# ASSIGNED TASK
Please determine how many lines of the material include the word "blue", and respond with nothing but that number.

# DATA TO EXAMINE
--
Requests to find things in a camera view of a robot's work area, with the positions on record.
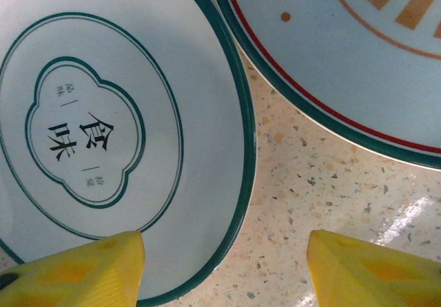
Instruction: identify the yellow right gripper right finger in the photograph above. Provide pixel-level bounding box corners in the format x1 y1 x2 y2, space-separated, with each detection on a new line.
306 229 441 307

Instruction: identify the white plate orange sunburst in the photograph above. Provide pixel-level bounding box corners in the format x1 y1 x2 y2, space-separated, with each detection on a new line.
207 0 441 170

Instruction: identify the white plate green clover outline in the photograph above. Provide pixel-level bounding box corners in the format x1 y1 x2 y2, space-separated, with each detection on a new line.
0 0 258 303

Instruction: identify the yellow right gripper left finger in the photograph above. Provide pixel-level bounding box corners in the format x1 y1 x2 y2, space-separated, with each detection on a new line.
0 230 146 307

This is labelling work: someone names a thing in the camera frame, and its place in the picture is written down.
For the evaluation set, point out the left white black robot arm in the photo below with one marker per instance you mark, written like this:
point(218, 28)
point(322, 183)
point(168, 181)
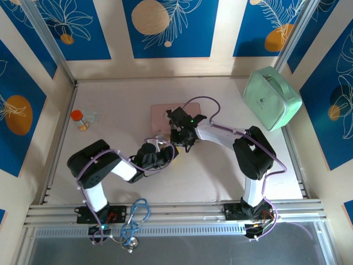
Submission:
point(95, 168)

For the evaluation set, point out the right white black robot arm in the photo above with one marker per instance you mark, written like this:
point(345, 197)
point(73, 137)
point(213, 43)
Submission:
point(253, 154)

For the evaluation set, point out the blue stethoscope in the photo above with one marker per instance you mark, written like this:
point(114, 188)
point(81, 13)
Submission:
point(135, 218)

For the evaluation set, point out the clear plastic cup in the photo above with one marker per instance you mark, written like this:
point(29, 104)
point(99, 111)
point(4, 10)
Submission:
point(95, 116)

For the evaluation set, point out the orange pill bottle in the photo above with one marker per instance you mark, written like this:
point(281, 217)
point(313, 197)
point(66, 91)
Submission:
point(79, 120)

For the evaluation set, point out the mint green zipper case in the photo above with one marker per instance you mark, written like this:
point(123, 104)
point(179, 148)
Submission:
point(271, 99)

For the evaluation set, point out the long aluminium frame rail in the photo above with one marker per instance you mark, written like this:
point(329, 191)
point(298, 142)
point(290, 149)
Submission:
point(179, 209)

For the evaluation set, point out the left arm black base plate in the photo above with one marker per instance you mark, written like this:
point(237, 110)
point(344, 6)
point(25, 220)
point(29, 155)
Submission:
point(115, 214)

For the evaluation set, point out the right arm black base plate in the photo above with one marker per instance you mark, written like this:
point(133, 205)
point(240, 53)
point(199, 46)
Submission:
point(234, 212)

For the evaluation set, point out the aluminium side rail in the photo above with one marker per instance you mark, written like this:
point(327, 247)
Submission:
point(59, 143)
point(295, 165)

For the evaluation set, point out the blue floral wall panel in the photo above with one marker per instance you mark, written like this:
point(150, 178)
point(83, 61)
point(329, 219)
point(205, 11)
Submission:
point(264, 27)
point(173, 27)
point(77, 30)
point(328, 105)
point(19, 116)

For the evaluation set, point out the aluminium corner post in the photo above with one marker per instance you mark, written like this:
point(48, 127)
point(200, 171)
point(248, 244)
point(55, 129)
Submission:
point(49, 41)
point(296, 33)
--
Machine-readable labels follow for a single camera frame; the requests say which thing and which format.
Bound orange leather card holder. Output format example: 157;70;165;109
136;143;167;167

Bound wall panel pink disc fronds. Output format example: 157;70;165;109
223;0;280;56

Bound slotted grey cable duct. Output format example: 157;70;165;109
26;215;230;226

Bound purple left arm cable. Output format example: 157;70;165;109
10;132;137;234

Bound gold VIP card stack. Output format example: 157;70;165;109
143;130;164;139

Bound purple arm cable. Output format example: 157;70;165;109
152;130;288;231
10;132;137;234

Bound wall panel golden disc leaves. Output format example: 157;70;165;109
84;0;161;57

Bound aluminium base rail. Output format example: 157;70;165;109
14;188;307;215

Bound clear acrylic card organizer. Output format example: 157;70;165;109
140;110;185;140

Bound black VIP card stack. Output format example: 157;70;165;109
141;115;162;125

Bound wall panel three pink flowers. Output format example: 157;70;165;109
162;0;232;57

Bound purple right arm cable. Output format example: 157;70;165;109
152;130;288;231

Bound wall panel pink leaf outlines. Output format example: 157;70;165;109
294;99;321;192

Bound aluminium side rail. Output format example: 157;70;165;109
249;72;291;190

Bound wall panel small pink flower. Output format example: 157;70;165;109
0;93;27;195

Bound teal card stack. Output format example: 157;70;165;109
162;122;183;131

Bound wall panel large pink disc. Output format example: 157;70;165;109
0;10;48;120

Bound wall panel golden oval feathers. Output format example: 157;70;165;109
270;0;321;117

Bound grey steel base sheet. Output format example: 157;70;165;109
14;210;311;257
--
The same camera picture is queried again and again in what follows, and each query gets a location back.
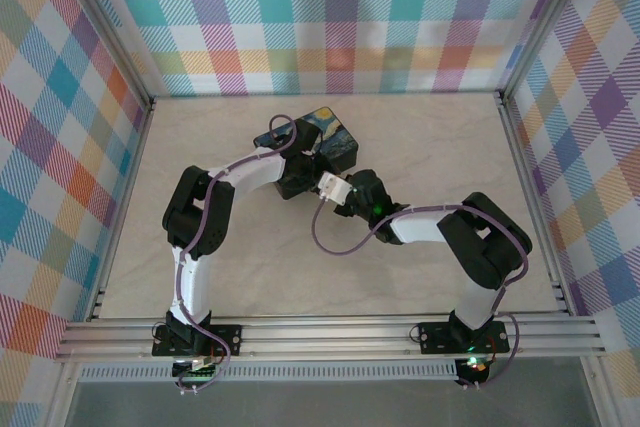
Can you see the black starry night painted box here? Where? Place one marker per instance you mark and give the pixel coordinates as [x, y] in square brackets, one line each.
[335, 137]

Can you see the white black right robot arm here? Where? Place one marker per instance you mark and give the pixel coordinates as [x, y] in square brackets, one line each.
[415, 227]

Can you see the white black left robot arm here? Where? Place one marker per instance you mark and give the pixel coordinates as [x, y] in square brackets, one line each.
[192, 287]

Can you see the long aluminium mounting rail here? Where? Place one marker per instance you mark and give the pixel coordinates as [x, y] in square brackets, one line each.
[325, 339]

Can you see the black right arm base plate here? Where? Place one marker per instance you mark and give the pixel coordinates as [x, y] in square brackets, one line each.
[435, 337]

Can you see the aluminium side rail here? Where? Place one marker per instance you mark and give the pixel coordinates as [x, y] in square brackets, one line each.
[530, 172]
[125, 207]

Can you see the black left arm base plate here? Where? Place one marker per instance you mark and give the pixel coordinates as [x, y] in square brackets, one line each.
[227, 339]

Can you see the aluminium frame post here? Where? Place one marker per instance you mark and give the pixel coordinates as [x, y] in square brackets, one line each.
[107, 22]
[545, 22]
--
# YOUR RESPONSE
2